When implementing simple linear regression, you typically start with a given set of input-output (𝑥-𝑦) pairs (green circles). These pairs are your observations. For example, the leftmost observation (green circle) has the input 𝑥 = 5 and the actual output (response) 𝑦 = 5. The next one has 𝑥 = 15 and 𝑦 = 20, and so on.

The estimated regression function (black line) has the equation `𝑓(𝑥) = 𝑏 + m𝑥`. Your goal is to calculate the optimal values of the predicted weights **b and m** that minimize SSR (Sum of Squared Residuals) and determine the estimated regression function. The value of b, also called the intercept, shows the point where the estimated regression line crosses the 𝑦 axis. It is the value of the estimated response 𝑓(𝑥) for 𝑥 = 0. The value of m determines the slope of the estimated regression line.

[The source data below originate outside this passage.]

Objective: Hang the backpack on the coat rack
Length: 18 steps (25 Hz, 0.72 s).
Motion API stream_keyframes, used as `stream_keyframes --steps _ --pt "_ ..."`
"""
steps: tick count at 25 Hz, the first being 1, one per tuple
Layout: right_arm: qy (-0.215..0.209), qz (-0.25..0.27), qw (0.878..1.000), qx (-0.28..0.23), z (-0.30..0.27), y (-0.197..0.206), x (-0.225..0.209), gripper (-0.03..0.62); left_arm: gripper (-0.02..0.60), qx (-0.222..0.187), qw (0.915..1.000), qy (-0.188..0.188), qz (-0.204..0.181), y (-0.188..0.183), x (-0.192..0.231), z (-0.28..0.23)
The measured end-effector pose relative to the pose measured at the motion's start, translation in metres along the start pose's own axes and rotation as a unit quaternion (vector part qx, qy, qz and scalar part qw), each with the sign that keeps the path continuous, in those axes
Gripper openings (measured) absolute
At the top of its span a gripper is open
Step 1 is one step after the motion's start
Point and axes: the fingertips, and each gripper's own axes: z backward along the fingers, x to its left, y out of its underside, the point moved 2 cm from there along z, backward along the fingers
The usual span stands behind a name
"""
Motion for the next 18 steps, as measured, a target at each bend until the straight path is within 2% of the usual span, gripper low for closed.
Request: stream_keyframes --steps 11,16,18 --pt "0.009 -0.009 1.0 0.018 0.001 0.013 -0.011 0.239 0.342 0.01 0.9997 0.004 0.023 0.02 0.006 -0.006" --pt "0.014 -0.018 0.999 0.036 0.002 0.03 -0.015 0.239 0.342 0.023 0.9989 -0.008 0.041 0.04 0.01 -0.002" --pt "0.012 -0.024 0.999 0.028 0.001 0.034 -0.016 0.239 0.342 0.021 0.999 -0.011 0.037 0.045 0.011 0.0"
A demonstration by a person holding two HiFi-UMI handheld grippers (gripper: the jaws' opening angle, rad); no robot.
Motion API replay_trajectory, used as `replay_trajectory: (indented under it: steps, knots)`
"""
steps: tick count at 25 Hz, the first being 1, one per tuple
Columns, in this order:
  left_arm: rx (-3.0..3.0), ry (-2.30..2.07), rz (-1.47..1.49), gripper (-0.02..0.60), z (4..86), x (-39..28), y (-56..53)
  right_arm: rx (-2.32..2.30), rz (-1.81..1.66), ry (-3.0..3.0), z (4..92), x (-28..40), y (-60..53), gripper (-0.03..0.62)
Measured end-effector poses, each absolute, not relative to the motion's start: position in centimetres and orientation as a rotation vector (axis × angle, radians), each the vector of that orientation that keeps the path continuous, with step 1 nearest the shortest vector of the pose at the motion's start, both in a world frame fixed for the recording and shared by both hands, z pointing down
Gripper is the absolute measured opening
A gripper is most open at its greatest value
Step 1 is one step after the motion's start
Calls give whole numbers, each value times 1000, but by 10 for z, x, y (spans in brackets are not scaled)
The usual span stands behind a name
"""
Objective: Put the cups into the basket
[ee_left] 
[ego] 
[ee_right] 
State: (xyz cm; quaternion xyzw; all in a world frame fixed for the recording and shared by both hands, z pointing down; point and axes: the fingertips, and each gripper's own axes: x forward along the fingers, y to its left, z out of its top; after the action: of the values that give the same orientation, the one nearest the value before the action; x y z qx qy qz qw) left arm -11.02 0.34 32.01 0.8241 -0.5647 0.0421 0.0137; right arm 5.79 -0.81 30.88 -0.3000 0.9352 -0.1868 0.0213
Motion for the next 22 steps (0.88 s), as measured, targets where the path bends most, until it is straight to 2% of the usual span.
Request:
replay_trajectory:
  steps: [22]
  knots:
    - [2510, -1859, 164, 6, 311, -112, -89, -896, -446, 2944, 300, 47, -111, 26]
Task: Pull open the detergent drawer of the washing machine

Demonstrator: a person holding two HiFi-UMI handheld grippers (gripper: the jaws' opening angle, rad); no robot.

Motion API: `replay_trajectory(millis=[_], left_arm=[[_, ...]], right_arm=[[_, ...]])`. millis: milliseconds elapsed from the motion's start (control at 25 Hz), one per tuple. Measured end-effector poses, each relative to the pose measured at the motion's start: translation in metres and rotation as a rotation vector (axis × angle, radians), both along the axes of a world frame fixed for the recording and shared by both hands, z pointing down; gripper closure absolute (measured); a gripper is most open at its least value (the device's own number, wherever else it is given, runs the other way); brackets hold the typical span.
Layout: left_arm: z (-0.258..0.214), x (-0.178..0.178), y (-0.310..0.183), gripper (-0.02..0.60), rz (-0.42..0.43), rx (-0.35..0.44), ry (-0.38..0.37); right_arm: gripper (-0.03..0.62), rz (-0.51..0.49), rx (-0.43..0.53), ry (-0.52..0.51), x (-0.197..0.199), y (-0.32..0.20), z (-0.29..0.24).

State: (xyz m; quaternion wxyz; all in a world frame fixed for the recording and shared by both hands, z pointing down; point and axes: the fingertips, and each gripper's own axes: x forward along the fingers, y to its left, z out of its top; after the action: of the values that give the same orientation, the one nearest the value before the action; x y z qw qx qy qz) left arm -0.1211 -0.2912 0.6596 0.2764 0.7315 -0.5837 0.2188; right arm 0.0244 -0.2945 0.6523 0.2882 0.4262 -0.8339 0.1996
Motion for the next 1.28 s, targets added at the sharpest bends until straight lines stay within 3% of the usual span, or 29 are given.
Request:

The predicted responses (red squares) are the points on the regression line that correspond to the input values. For example, for the input 𝑥 = 5, the predicted response is 𝑓(5) = 8.33 (represented with the leftmost red square).

The residuals (vertical dashed gray lines) can be calculated as 𝑦ᵢ - 𝑓(𝐱ᵢ) = 𝑦ᵢ - b - m𝑥ᵢ for 𝑖 = 1, …, 𝑛. They are the distances between the green circles and red squares. When you implement linear regression, you are actually trying to minimize these distances and make the red squares as close to the predefined green circles as possible. The most used technique to do this is to minimize the sum of the squares of these distances (Least Squared Residuals).

To find to optimal settings for m and b that minimizes the residuals, we often use a 'one-shot learner': mathematically calculate the best settings for m and b (via a normal equation from linear algebra) in one try. But when we get to multiple dimensions (more features in X), it get complicated, pretty fast. There are other possibilies as well. For instance, when the number of features gets to big, it's very hard (requires a lot of memory) to calculate the best settings in one shot. Then, we can calculate the optimal settings using a technique called 'gradient descent', to find the optimal settings for m and b. We'll cover the technique of gradient descent, when we optimize neural networks (see Deep Learning part).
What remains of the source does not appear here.